## Your objective
Determine the number of lines in the entries below in which the word "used" appears, and reply with that number only.

(Stored data entries)

==========

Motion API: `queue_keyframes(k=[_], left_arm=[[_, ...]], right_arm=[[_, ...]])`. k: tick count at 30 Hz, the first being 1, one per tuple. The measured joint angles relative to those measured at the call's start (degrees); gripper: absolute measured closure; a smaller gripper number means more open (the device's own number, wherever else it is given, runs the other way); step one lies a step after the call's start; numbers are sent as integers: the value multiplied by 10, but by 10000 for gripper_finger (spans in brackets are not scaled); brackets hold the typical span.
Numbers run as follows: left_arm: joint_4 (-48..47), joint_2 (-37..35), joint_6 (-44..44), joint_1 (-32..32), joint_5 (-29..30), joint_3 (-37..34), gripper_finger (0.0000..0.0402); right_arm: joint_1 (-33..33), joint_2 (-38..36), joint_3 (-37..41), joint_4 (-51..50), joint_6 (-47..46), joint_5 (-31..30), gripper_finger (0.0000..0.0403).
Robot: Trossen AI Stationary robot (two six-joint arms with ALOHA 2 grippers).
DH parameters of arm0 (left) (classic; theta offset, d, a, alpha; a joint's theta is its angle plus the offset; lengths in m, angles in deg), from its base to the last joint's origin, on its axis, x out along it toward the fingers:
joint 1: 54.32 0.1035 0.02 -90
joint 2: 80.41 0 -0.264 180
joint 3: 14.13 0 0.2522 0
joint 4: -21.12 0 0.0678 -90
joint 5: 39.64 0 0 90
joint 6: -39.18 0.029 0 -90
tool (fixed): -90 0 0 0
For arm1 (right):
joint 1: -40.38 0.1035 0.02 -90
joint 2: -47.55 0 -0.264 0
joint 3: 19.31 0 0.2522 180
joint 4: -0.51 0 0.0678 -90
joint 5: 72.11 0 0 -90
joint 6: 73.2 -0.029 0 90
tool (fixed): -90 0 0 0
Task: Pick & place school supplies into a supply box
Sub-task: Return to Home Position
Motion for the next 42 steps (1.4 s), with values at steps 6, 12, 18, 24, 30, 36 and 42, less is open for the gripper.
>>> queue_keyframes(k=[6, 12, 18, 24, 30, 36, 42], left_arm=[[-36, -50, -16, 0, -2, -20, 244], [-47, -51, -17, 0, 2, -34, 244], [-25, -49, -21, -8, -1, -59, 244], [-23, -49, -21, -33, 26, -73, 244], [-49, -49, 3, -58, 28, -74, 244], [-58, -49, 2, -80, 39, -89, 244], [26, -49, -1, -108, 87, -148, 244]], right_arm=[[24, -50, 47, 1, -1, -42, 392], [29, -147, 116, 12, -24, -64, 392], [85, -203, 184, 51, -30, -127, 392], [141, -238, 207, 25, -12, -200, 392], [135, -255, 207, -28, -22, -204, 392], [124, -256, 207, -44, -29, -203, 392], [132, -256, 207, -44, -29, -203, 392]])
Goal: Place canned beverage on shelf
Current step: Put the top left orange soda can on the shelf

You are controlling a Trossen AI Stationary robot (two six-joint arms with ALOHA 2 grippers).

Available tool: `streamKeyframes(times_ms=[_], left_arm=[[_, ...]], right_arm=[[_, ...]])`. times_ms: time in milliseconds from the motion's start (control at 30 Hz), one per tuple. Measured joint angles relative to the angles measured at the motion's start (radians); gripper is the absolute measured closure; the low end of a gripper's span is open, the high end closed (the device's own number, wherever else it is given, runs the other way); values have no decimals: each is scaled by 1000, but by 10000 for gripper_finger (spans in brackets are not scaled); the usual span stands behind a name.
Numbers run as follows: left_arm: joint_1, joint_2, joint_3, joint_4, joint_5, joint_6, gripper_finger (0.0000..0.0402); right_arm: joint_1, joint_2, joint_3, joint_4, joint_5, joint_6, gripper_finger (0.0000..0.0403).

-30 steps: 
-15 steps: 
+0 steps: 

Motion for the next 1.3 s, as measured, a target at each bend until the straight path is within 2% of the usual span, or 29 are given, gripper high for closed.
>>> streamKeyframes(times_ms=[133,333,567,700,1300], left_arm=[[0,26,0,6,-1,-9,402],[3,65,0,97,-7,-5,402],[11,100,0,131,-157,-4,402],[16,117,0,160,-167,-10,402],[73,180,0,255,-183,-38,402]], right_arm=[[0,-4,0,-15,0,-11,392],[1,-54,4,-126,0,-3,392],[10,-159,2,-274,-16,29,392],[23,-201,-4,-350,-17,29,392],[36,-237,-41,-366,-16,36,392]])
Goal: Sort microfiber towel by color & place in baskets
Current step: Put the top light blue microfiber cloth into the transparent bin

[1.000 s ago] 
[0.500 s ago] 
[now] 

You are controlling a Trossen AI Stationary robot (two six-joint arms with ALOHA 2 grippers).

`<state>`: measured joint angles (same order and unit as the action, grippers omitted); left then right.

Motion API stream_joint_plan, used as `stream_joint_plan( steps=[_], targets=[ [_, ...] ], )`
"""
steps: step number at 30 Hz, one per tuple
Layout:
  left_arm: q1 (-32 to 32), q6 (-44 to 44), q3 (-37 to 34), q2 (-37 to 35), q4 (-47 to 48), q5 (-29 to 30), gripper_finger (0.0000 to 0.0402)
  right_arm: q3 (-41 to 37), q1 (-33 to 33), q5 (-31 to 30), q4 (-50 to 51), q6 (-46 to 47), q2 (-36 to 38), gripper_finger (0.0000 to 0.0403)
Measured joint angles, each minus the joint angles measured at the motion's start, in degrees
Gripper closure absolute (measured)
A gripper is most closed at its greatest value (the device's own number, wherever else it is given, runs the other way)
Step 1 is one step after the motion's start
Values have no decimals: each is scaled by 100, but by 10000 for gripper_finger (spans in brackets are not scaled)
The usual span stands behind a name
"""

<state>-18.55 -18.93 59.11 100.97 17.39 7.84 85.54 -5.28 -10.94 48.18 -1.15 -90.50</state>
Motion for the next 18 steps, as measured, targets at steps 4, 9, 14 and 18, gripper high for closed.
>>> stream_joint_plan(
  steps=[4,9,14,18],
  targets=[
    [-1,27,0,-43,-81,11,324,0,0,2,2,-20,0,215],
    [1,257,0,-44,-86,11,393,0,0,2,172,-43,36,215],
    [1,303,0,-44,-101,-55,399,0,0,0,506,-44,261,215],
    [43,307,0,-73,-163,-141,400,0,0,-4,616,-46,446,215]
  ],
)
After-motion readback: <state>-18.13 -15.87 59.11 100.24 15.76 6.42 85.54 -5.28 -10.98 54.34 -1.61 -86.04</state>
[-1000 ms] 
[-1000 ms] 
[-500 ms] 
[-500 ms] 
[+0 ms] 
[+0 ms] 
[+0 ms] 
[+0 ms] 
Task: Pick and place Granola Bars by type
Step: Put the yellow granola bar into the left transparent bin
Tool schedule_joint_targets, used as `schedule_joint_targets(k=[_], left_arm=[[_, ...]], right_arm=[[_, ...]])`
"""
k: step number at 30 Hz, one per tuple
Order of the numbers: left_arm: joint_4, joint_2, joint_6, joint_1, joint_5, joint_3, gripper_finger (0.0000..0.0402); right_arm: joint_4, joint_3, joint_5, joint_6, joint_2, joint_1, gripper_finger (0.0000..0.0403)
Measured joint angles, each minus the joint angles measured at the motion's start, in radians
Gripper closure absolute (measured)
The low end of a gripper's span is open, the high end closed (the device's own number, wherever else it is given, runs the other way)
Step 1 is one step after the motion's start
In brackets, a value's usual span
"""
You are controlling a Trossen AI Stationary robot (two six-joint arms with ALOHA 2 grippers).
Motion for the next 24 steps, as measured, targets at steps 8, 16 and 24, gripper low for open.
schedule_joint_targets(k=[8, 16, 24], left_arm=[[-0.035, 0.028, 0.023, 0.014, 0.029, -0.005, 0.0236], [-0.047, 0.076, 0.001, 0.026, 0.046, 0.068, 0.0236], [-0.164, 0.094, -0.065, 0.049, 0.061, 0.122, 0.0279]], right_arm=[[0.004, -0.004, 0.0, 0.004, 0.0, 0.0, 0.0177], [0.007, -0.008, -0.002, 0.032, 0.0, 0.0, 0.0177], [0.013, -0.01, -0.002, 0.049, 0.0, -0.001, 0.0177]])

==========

## Written response
2